At the stroke of midnight, along with ringing in the new year the nation of 1.3 million bids farewell to its kroon, adopted in 1992 to replace the Soviet ruble, and becomes the eurozone's 17th member.
Most surveys put support at around 50 percent, with almost 40 percent opposed.
Pollsters flag up concerns about price rises, worries about the currency's difficulties -- and nostalgia for the kroon.
The kroon was born on June 20, 1992, the year after Estonia won freedom from the crumbling Soviet Union, which had taken it over during World War II.
At her market stall in the picturesque capital Tallinn, Anna Baljuk said she remembered the emotions.
"I understood what the switch to its own money meant for Estonia," she told AFP.
Baljuk, selling woollen hats in the bone-chilling winter, said she has mixed feelings about the euro.
"Most of our customers are tourists who always ask the prices in euros, so the kroon-to-euro calculator's in my head," she said. "But I don't see what good the euro will bring, and I'm concerned that the problems in the eurozone might harm Estonia's economy."
The kroon has been pegged to foreign currencies from the start, first to the deutschmark and then, in 2002, to the newborn euro.
The rate of 15.6466 kroons to one euro has never changed.
There have been concerns that firms could try to exploit consumer perceptions that a euro price is cheaper than the multi-digit kroon equivalent, when it could mask a rise.
Retired tram-driver Elvi Pollusmaa, 71, underscored another psychological factor.
"I feel like I'm losing all my savings.

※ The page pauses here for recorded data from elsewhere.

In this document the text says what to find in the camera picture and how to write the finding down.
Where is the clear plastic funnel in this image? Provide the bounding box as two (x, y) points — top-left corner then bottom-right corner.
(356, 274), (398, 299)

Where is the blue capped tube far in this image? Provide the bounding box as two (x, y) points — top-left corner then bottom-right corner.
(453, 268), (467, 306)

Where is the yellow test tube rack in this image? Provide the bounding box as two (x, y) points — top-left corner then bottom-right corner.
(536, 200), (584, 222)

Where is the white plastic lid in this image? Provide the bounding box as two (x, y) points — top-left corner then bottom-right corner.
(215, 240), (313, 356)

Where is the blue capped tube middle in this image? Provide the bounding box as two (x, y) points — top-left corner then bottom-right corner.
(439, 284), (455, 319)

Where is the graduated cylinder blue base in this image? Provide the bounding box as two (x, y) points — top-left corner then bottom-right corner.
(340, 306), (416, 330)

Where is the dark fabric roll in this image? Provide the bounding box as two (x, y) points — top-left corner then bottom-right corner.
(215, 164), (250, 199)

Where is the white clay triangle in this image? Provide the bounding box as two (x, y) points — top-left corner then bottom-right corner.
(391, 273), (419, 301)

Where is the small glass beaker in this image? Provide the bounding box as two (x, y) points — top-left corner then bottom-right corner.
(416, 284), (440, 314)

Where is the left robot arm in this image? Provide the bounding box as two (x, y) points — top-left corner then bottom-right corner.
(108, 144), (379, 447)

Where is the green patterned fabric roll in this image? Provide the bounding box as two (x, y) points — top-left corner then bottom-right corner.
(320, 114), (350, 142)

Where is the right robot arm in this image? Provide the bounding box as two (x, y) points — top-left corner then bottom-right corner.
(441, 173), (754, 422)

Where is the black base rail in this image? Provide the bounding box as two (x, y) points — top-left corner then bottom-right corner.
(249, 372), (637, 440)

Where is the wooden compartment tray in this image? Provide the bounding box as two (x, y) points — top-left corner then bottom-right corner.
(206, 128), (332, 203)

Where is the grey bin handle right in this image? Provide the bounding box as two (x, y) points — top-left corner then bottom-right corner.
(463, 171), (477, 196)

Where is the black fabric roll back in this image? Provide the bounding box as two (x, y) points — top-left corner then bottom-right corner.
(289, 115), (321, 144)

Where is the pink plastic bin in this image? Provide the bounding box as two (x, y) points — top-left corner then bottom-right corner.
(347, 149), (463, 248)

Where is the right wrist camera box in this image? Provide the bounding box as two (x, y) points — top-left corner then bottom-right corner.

I have around 100,000 kroons in my account at the moment which I've saved up all my life to leave to my grandchildren. What I will get? Just over 6,000 euros," she said.
Estonia's small eurosceptic movement says joining a currency bloc where members like Greece flouted the rules is foolish, likening it to boarding the Titanic.
But Estonia's centre-right government says the switch is an important signal to investors and will make life easier for businesses as 80 percent of Estonia's trade is within the 27-nation European Union.
President Toomas Hendrik Ilves highlighted the symbolism of becoming the eurozone's third ex-communist member, after Slovenia in 2007 and Slovakia in 2009.
Post-Soviet Estonia's policy has always been to anchor itself in the West, he noted.
Estonia entered the EU and NATO in 2004, Europe's passport-free Schengen zone in 2007 and, in 2010, the OECD grouping of leading industrialised nations.
"Joining the eurozone in January 2011 will mean arriving in Europe again," Ilves told AFP.
To avoid a frenzy, customers have been able to swap kroons for euros commission-free since December 1, and will be able to use them alongside the euro for the first two weeks of January.
Around 1.1 billion kroons had been exchanged by Tuesday, Estonia's banking association said, and a similar amount deposited in accounts where they will be switched automatically. That represents around half the kroon cash in private hands, it said.
Estonia's euro coins -- displaying a map of the country, after a public Internet vote -- were minted by eurozone neighbour Finland and shipped over recent months. Notes are identical across the eurozone.
Bank cash machines were closed from Thursday evening to be filled with euros, and were to reopen at midnight Friday.
Kroons from the bottom drawer can be swapped at selected bank branches until the end of 2011, and at Estonia's central bank for an unlimited period.
Despite an intense campaign to inform people about how the currency switch would work, long queues formed outside some Tallinn banks on Thursday, with many people wrongly worried they will no longer be able to use their kroons on Saturday.
"I'll feel better when I have euros now and I want the money in cash because I don't trust banks," Vladimir, a 63-year-old Tallinn resident, told AFP while waiting in an hours-long line at an SEB bank office in central Tallinn.